Alendronate protects against articular cartilage erosion by inhibiting subchondral bone loss in ovariectomized rats
State Key Laboratory of Oral Diseases and Center of Orthognathic and temporomandibular Joint Surgery, West China College of Stomatology, Sichuan University, Chengdu, 610041, China. Bone
(Impact Factor: 3.97).
01/2013; 53(2). DOI: 10.1016/j.bone.2012.12.044
Osteoporosis (OP) and osteoarthritis (OA) are major health problems in the increasing elderly population, particularly in postmenopausal women, but their relationship remains unclear. The present study investigated whether alendronate (ALN), a potent inhibitor of bone resorption, could protect articular cartilage from degeneration in a combined animal model of OP and OA induced by ovariectomy (OVX). Seventy-eight seven-month-old female Sprague-Dawley rats were assigned into five experimental groups: (1) sham-operated with vehicle treatment, (2) sham-operated with ALN treatment, (3) OVX with vehicle treatment, (4) ALN treatment starting at OVX, and (5) ALN treatment starting at eight weeks after OVX. Histological and micro-CT analyses, together with urine collagen degradation markers, indicated that early ALN treatment completely prevented both subchondral bone loss and cartilage surface erosion induced by OVX. Although late ALN treatment also inhibited subchondral bone loss and significantly reduced cartilage erosion in the OVX rats, these tissues did not completely recover even after 10-weeks of ALN treatment.
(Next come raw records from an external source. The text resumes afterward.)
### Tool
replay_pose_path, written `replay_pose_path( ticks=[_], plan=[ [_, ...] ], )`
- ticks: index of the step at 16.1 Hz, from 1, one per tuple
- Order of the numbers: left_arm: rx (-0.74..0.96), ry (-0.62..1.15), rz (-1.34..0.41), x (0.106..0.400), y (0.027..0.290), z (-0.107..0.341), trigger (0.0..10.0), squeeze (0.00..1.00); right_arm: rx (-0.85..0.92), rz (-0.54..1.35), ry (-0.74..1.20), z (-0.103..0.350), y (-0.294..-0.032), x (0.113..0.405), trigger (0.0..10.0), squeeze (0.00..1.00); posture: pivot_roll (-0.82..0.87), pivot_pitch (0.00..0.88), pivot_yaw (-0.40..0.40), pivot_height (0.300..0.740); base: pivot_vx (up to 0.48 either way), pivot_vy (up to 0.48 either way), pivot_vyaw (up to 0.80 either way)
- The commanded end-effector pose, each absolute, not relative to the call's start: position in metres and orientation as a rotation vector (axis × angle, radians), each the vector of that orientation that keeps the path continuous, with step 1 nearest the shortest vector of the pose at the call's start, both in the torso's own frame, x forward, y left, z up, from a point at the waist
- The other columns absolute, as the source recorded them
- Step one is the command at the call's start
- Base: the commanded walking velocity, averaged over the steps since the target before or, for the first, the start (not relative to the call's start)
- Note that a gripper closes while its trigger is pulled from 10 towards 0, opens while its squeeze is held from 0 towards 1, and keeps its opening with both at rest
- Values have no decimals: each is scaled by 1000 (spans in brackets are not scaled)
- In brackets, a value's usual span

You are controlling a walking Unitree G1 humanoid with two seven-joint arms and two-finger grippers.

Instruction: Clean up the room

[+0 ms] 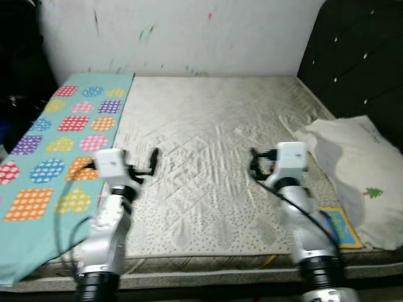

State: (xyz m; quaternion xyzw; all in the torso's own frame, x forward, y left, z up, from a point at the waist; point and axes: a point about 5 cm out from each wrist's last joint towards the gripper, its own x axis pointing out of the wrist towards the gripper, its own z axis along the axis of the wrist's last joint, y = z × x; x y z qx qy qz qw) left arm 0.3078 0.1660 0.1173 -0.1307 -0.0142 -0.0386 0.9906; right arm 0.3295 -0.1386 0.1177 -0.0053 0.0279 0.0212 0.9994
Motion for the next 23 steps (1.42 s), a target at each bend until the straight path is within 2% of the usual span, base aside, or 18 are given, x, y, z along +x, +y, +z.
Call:
replay_pose_path(
  ticks=[1, 5, 8, 10, 20, 23],
  plan=[
    [-275, -37, -71, 309, 168, 120, 10000, 0, -17, 52, 47, 121, -135, 331, 10000, 0, -93, 0, -17, 740, 0, 0, 0],
    [-309, -15, -22, 311, 169, 118, 10000, 0, -9, 50, 51, 120, -135, 332, 10000, 0, -93, 0, -15, 740, 0, 0, 0],
    [-321, 3, -18, 311, 169, 115, 10000, 0, -6, 49, 70, 116, -135, 331, 10000, 0, -96, 0, -18, 740, 0, 0, -800],
    [-323, 5, -16, 311, 169, 115, 10000, 0, -6, 48, 70, 116, -135, 331, 10000, 0, -99, 0, -18, 740, 0, 302, -497],
    [-306, 3, -10, 311, 170, 115, 10000, 0, -20, 55, 83, 113, -134, 331, 10000, 0, -101, 7, -19, 740, 0, 441, 0],
    [-309, -19, -48, 311, 168, 118, 10000, 0, -22, 56, 87, 112, -133, 330, 10000, 0, -102, 8, -17, 740, 0, 0, 0]
  ],
)
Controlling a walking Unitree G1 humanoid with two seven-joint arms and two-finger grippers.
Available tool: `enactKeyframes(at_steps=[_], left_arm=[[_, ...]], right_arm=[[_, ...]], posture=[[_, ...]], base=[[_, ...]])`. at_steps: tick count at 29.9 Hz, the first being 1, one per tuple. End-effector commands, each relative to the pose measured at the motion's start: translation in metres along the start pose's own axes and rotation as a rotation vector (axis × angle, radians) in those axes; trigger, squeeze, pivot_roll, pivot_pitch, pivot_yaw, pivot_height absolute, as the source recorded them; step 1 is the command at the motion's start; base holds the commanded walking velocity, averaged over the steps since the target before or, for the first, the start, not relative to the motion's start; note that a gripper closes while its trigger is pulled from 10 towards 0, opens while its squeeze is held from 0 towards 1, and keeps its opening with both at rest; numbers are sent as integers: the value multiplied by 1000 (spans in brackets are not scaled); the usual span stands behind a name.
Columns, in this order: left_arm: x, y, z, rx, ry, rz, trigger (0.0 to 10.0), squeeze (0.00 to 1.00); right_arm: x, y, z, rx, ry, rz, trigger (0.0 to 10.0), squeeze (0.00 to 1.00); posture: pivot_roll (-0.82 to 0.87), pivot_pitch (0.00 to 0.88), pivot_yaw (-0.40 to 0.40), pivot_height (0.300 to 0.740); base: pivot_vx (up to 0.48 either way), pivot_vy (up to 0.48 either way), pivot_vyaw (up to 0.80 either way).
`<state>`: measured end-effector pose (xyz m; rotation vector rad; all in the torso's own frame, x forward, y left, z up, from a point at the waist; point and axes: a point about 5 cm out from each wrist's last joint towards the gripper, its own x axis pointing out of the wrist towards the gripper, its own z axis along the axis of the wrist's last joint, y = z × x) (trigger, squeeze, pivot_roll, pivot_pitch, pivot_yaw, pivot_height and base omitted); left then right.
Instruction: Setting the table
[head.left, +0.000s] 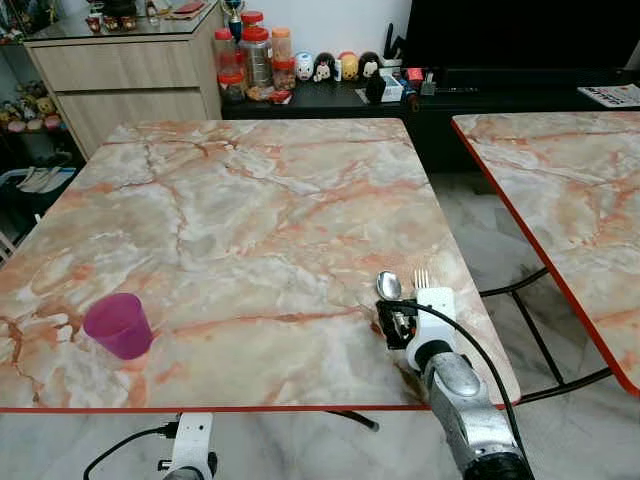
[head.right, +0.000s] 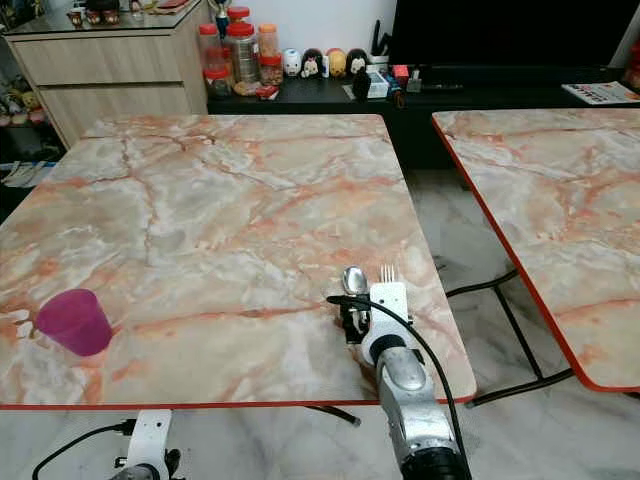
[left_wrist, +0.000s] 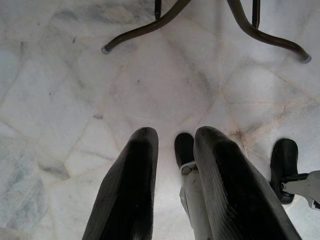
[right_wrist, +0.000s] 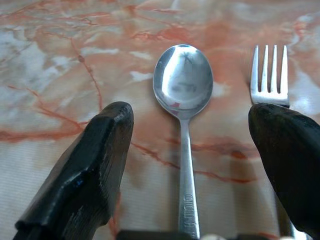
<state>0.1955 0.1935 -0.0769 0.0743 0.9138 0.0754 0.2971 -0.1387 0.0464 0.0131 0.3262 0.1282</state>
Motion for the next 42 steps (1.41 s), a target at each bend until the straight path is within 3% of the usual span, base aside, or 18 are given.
enactKeyframes(at_steps=[1, 15, 17, 18, 19, 21, 22, 42], left_arm=[[0, 2, -1, 6, 17, 1, 10000, 0], [0, 0, -3, -1, 34, -26, 10000, 0], [0, 0, -3, -1, 37, -28, 10000, 0], [0, 0, -3, -2, 37, -29, 10000, 0], [0, 0, -3, -2, 38, -29, 10000, 0], [0, 0, -4, -7, 42, -34, 10000, 0], [0, 0, -4, -7, 43, -36, 10000, 0], [0, -2, -5, -57, 61, -53, 10000, 0]], right_arm=[[2, -1, 1, 17, 11, -3, 10000, 0], [3, 1, -5, -2, 73, -8, 10000, 0], [3, 2, -6, 4, 75, -7, 9294, 0], [3, 3, -6, 6, 76, -7, 5373, 0], [3, 3, -6, 6, 77, -8, 4706, 0], [3, 3, -6, 4, 83, -9, 314, 0], [3, 3, -6, 4, 84, -9, 0, 0], [3, 3, -7, -3, 110, -7, 0, 0]], posture=[[-35, 0, -4, 740], [-31, 0, -5, 740], [-31, 0, -5, 740], [-31, 0, -5, 740], [-31, 0, -5, 740], [-31, 0, -5, 740], [-31, 0, -4, 740], [-34, 0, -5, 740]], base=[[0, 0, 0], [0, 0, 0], [0, 0, 0], [0, 0, 0], [0, 0, 0], [0, 0, 0], [0, 0, 0], [0, 0, 0]])
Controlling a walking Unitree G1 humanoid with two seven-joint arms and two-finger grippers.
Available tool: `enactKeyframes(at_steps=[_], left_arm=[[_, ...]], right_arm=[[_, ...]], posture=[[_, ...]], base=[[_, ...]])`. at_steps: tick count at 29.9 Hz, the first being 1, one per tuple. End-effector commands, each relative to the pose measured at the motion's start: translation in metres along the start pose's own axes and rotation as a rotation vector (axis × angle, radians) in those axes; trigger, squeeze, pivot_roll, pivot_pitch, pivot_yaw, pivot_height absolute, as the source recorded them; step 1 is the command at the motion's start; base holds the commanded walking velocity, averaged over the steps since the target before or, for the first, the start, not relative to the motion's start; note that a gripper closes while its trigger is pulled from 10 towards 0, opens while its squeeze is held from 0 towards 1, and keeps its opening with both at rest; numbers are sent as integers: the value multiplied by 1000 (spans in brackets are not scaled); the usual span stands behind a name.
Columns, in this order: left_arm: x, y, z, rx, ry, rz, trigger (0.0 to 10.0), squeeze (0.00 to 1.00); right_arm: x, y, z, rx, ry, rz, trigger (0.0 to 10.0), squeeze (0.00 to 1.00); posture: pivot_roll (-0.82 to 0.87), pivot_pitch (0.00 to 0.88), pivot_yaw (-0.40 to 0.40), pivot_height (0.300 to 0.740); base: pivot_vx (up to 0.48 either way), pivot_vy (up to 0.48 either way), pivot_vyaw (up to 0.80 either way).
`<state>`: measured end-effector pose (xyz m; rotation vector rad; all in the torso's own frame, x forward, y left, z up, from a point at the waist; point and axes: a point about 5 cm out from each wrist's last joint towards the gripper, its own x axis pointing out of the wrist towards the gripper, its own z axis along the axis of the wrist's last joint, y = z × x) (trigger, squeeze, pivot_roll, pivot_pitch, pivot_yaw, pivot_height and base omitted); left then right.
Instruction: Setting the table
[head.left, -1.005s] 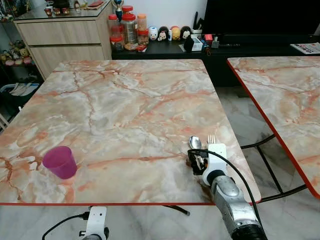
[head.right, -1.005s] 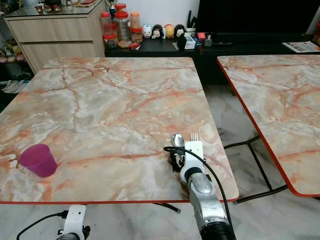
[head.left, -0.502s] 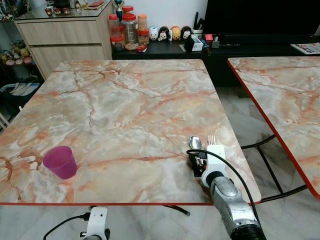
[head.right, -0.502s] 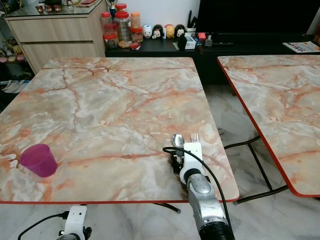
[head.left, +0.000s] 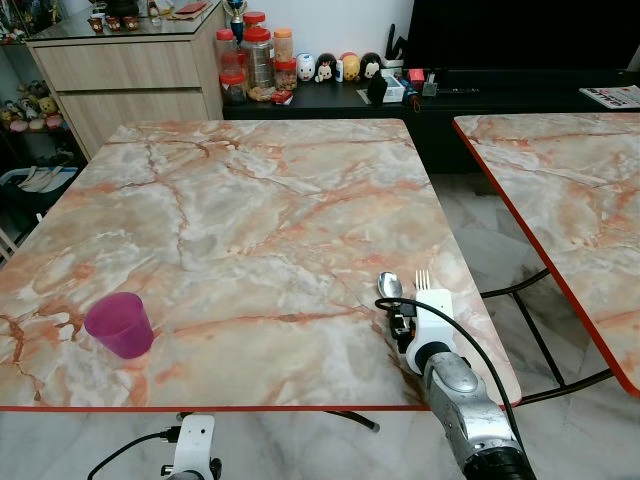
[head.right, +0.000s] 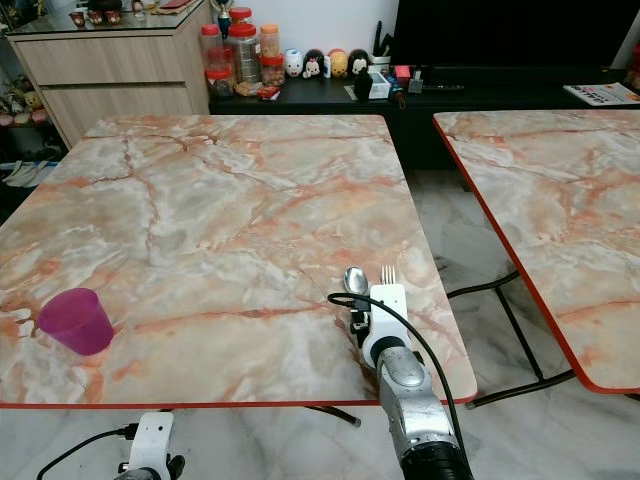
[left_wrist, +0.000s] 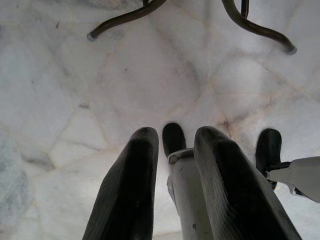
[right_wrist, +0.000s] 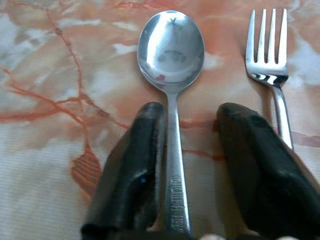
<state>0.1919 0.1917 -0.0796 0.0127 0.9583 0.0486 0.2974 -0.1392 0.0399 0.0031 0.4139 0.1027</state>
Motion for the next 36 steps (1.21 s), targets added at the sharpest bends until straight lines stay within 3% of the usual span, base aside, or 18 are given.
enactKeyframes(at_steps=[1, 28, 34, 35, 36], left_arm=[[0, 0, -1, -19, 15, -2, 10000, 0], [0, 3, -4, -21, 25, 21, 10000, 0], [0, 3, 1, -32, 4, 33, 10000, 0], [0, 3, 1, -33, 2, 34, 10000, 0], [0, 4, 1, -33, 0, 36, 10000, 0]], right_arm=[[1, 4, -1, -7, 26, 24, 0, 0], [2, 17, 3, 9, 5, 93, 0, 0], [3, 20, 20, 17, -106, 94, 0, 0], [3, 20, 25, 32, -134, 97, 3686, 0], [2, 22, 33, 51, -184, 102, 10000, 0]], posture=[[-34, 0, -5, 740], [-28, 0, -10, 740], [-27, 0, -9, 740], [-27, 0, -8, 740], [-27, 0, -7, 740]], base=[[0, 0, 0], [0, 0, 0], [0, 0, 0], [0, 0, 0], [0, 0, 0]])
Quantitative RT-PCR analyses showed that the protective effect of ALN correlated with increased ratio of OPG/RANKL in both subchondral bone and cartilage. Moreover, whereas OVX caused upregulation of expression of matrix metalloproteinases MMP-13 and MMP-9 in the articular cartilage and chondrocytes in the interface between the articular cartilage and subchondral bone, respectively, early ALN treatment blocked whereas late ALN treatment attenuated the upregulation of these catabolic enzymes in the corresponding tissues. Together, these data indicate that the subchondral bone loss plays an important role in OA pathogenesis in the combined OP and OA model and suggest that treatment timing is an important factor for the effectiveness of anti-resorptive drugs therapy of combined OP and OA.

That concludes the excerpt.